┌──

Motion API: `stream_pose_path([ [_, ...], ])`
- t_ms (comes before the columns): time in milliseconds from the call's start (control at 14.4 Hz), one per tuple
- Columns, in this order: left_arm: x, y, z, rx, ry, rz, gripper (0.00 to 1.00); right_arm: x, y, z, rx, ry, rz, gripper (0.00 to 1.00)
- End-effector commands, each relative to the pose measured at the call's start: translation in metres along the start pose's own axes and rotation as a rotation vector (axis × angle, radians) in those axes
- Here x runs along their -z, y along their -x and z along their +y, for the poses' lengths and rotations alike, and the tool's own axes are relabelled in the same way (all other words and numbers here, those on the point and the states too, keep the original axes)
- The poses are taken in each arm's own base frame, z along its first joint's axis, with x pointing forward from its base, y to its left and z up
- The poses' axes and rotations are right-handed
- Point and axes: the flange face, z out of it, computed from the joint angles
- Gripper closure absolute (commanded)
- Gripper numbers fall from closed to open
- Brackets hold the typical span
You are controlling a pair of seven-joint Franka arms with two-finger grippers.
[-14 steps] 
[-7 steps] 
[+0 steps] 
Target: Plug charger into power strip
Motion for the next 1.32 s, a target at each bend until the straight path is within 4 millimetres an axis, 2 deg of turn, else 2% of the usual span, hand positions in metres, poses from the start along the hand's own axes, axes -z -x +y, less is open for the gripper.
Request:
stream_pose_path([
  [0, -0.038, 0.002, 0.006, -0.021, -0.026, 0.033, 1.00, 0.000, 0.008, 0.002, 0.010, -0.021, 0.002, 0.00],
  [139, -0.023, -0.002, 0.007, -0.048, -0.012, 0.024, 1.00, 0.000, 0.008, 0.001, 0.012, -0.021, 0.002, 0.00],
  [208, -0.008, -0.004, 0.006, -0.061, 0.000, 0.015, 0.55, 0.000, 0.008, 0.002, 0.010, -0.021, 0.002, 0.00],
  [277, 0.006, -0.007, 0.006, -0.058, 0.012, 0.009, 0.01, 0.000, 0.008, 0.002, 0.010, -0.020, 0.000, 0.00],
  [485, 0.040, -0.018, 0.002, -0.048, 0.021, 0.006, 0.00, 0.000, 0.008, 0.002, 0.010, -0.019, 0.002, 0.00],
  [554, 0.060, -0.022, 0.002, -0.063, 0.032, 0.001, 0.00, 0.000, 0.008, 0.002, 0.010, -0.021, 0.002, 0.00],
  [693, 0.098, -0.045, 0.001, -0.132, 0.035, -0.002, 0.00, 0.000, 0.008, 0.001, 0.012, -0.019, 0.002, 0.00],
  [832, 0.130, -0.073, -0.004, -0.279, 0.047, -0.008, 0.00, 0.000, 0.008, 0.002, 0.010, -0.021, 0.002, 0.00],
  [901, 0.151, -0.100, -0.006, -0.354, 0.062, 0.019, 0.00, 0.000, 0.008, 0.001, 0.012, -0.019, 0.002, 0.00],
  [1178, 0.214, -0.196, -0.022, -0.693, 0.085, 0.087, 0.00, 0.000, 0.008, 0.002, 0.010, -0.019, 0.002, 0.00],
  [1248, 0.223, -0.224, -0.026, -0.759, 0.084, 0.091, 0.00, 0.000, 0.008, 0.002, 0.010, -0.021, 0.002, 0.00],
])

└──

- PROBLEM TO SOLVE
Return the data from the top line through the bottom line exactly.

- TASK ANSWER
Motion API: `stream_pose_path([ [_, ...], ])`
- t_ms (comes before the columns): time in milliseconds from the call's start (control at 14.4 Hz), one per tuple
- Columns, in this order: left_arm: x, y, z, rx, ry, rz, gripper (0.00 to 1.00); right_arm: x, y, z, rx, ry, rz, gripper (0.00 to 1.00)
- End-effector commands, each relative to the pose measured at the call's start: translation in metres along the start pose's own axes and rotation as a rotation vector (axis × angle, radians) in those axes
- Here x runs along their -z, y along their -x and z along their +y, for the poses' lengths and rotations alike, and the tool's own axes are relabelled in the same way (all other words and numbers here, those on the point and the states too, keep the original axes)
- The poses are taken in each arm's own base frame, z along its first joint's axis, with x pointing forward from its base, y to its left and z up
- The poses' axes and rotations are right-handed
- Point and axes: the flange face, z out of it, computed from the joint angles
- Gripper closure absolute (commanded)
- Gripper numbers fall from closed to open
- Brackets hold the typical span
You are controlling a pair of seven-joint Franka arms with two-finger grippers.
[-14 steps] 
[-7 steps] 
[+0 steps] 
Target: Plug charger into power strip
Motion for the next 1.32 s, a target at each bend until the straight path is within 4 millimetres an axis, 2 deg of turn, else 2% of the usual span, hand positions in metres, poses from the start along the hand's own axes, axes -z -x +y, less is open for the gripper.
Request:
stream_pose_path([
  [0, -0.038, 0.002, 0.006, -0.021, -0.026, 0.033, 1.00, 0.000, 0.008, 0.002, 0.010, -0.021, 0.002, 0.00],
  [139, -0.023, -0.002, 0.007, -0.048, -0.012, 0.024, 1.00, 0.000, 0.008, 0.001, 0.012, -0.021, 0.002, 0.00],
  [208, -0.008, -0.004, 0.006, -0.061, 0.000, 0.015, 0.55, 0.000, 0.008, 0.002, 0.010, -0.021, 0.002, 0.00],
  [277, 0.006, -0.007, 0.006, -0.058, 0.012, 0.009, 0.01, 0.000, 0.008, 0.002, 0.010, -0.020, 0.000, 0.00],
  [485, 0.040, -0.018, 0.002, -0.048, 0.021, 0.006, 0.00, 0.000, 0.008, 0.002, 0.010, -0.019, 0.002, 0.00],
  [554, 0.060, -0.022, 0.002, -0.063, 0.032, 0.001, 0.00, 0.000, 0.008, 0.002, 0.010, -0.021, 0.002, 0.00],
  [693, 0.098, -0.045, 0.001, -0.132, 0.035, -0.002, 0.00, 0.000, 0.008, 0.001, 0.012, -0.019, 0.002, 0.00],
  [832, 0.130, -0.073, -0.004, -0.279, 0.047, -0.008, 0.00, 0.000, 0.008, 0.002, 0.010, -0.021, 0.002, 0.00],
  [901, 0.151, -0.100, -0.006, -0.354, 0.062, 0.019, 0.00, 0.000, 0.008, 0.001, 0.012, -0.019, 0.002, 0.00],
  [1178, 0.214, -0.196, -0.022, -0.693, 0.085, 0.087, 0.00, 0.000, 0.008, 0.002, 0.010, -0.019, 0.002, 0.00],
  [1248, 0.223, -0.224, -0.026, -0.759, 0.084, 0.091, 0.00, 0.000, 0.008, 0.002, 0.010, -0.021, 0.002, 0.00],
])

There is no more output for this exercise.